Dawno nie było jakiejś narodowej tragedii? Pilot uporał się z awaryjnym lądowaniem i nikt nie ucierpiał? Dziś cała Polska żyje nową tragedią: „we Lwowie niszczą zbiory Ossolineum„. Niestety, jak słusznie zauważył jeden z komenatorów prezentowanego tam filmiku, który osiągnął w ostatnich dniach szczyty oglądalności, dzisiejszymi mediami rządzi Ctrl+C… ktoś coś napisał, nie do końca zgłębiając sprawę, ktoś inny od niego bezmyślenie przepisał… i sensacja gotowa. A wystarczyłoby się chwilę zastanowić i odpowiedzieć sobie na kilka pytań.
1. Skąd wzięła się (nieprawdziwa) informacja o XVIII-w. książkach w kościele jezuitów? Takich zbiorów w kościele nie było.
2. Co w takim razie było? Po pierwsze, w większości wcale nie zbiory Ossolineum. Tak się składa, że Ossolineum miało własne magazyny (które nadal służą bibliotece im. Stefanyka) i nie musiało składować książek w kościele. „Owszem, zdarzały się tam woluminy z naszym znakiem, ale to w większości dublety”. – słowa dyrektora Ossolineum, podkreślenie moje.
3. Skąd wzięły się książki w kościele? W większości z bibliotek w małych miasteczkach i wsiach, likwidowanych przez władzę radziecką w l. 40-stych oraz późniejsze wydania. Kto miał okazję być w środku kościoła, kiedy służył on za skład książek, mógł zaobserwować, że większość literatury była jednak pisana cyrylicą, część stanowiły polskie wydania, w tym samego Ossolineum – np. całe półki zapełnione masowymi wydaniami Mickiewicza czy Słowackiego dla szkół, ale także niezliczone roczniki czasopisma „Kommunist” czy „Bilszowyk Ukrainy” i im podobnych. Najwyraźniej jednak nikt z „redaktorów” ani komentujących wydarzenie takiej sposobności nie miał, o ile nie był to obiekt ogólnodostępny.
4. „Bywa że leżące w kościele od 65 lat księgi wypadają żołnierzom z rąk i upadają na ziemię. Wylatujące z nich kartki są wkładane z powrotem byle jak i przypadkowo”. Jak widać dokładnie na filmie, książki są popakowane w paczki wiązane sznurkiem. Żołnierze rzucają takimi paczkami. Nie możliwści, aby z książek wypadały kartki.

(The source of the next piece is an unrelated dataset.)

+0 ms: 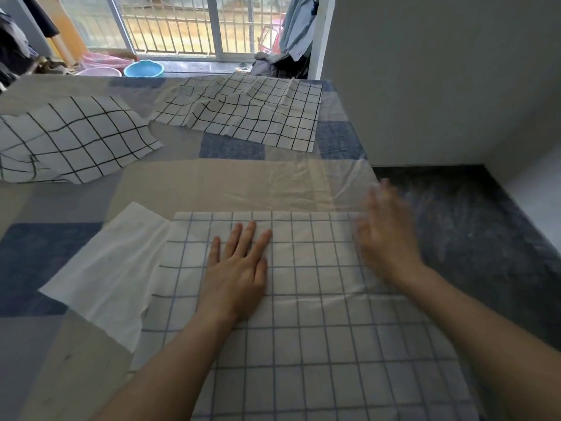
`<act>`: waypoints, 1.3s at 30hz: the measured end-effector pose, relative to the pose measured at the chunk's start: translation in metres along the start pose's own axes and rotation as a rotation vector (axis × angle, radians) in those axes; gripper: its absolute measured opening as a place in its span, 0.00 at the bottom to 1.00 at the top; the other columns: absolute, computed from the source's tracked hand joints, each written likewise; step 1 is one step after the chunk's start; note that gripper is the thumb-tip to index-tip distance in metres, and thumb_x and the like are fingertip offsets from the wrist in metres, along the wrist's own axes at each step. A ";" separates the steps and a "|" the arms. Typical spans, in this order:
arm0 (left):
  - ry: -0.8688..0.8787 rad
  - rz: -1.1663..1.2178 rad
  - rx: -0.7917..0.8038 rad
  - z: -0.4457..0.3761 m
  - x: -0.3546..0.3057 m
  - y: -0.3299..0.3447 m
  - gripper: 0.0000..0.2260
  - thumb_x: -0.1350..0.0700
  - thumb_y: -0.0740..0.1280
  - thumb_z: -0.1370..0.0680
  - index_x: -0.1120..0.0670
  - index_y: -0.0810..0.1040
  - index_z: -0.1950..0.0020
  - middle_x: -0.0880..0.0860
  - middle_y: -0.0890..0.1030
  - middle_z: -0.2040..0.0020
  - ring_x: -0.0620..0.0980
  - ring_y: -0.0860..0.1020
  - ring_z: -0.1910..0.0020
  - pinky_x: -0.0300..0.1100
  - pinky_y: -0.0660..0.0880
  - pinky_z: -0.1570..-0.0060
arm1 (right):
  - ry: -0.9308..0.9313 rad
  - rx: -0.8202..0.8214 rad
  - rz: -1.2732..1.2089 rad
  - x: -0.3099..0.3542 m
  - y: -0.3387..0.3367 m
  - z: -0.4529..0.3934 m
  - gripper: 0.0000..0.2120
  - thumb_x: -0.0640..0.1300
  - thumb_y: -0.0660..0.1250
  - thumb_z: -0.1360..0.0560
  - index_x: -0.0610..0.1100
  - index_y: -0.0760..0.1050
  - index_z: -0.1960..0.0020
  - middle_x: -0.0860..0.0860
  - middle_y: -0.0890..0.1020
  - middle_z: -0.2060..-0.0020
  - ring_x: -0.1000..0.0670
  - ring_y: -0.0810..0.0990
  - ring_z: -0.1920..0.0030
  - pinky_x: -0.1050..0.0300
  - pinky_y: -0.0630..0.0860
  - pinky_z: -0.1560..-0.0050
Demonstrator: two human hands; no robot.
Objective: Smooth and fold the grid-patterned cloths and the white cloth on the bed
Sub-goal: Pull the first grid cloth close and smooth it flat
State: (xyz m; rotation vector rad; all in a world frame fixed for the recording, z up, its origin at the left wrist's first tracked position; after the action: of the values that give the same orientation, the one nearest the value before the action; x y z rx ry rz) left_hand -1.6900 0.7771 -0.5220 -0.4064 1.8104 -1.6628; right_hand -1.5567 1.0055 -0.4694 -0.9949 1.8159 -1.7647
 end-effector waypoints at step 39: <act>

Oczywiście nie popieramy rzucania książek na ziemię, trzymania ich w kościele ani też w stołówce, do której właśnie są przewożone. Nie popieramy zachowania księdza, który nie popisał się kulturą, ani innych osób widocznych na filmie. Nie popieramy także dziennikarki, która nabija sobie punkty za pomocą zrobionego telefonem komórkowym filmu przy kręceniu którego o mało nie ucierpiała fizycznie w imię prawdy, a tak naprawdę źle rozumianej sensacji. Nie popieramy polskich portali, które bez zagłębiania się w sprawę przepisały „newsa” z ukraińskich mediów. Nie popieramy wszystkich komentujących nową narodową tragedię, którzy nie wykazali minimum zaufania do dyrektora Ossolineum, Adolfa Juzwenki, który przez swojego przedstawiciela trzyma rękę na pulsie i dba o interesy Ossolineum we Lwowie.